Esteban Burgoa chants as he and a group of immigrants and supporters walk through Harvey Saturday on the second of their three-day march from Little Village to Crete. They are marching to protest a detention center planned by Immigration and Customs Enforcement in Crete. (Abel Uribe, Chicago Tribune / March 31, 2012)
About 40 people started out on a three-day march Friday from Chicago's Little Village neighborhood to Crete, a 40-mile trek that's part of rising opposition to federal plans to build an immigration detention center in the far south suburb.
Last week, the state Senate voted 34-17 to approve legislation that would prohibit privately owned detention centers from being built in Illinois, a measure directly aimed at the proposed Crete facility. The bill, sponsored by Sen.Antonio Munoz, D-Chicago, next goes to a vote in the House.
The proposed 788-bed facility is part of an overhaul of how people who are in the country illegally will be detained.Immigration advocates pushed for more humane conditions after abuses were documented in government jails contracted by Immigration and Customs Enforcement.

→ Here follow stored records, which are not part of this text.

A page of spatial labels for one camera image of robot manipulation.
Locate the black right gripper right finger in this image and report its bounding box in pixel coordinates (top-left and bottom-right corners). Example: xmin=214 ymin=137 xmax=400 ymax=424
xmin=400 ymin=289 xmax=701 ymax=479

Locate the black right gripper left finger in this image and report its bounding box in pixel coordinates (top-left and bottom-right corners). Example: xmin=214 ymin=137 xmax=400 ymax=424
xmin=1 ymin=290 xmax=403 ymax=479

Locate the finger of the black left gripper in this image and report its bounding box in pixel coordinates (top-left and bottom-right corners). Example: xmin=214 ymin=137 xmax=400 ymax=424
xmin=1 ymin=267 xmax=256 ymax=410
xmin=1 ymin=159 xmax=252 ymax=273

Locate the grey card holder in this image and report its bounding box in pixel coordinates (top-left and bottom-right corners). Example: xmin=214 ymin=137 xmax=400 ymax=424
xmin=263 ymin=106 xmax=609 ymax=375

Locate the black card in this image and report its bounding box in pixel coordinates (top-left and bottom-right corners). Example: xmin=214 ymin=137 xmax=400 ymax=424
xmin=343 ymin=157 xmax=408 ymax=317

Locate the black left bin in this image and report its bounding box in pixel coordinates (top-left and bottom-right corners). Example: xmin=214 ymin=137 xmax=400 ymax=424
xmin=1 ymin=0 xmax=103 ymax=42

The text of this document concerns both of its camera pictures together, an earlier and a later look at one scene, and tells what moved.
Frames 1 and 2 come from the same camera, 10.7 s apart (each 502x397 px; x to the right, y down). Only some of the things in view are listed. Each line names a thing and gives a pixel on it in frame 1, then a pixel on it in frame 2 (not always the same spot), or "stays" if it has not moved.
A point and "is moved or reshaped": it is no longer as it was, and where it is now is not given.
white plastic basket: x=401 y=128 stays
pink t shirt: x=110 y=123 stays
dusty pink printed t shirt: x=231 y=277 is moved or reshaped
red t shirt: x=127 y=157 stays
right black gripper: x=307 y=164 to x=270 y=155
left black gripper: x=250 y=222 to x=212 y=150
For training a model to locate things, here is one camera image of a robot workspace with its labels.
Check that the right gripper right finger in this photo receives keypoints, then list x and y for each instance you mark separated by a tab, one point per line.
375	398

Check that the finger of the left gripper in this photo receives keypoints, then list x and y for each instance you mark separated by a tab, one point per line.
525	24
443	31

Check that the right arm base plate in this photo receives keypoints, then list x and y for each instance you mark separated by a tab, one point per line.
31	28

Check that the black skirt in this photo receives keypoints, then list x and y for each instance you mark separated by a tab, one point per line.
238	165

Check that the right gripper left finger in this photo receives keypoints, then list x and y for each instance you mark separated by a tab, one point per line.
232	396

Built and operated by Corrections Corporation of America, the center in Crete would include a law library, computers, TVs, two gymnasiums and a cafeteria with "ethnically based" food, according to documents obtained by the Tribune.
Some Crete residents have complained about a lack of transparency in planning for the center, while immigration activists say the detention center is symbolic of a broken system that deports thousands of people while reform efforts go nowhere.
This weekend's marchers stopped to demonstrate briefly in front of Cook County Jail.
"We're going to do whatever it takes to stop construction of this jail," the Rev. Jose Landaverde told the small group.
The group planned to spend Friday night in an Evergreen Park church and get to Crete on Sunday.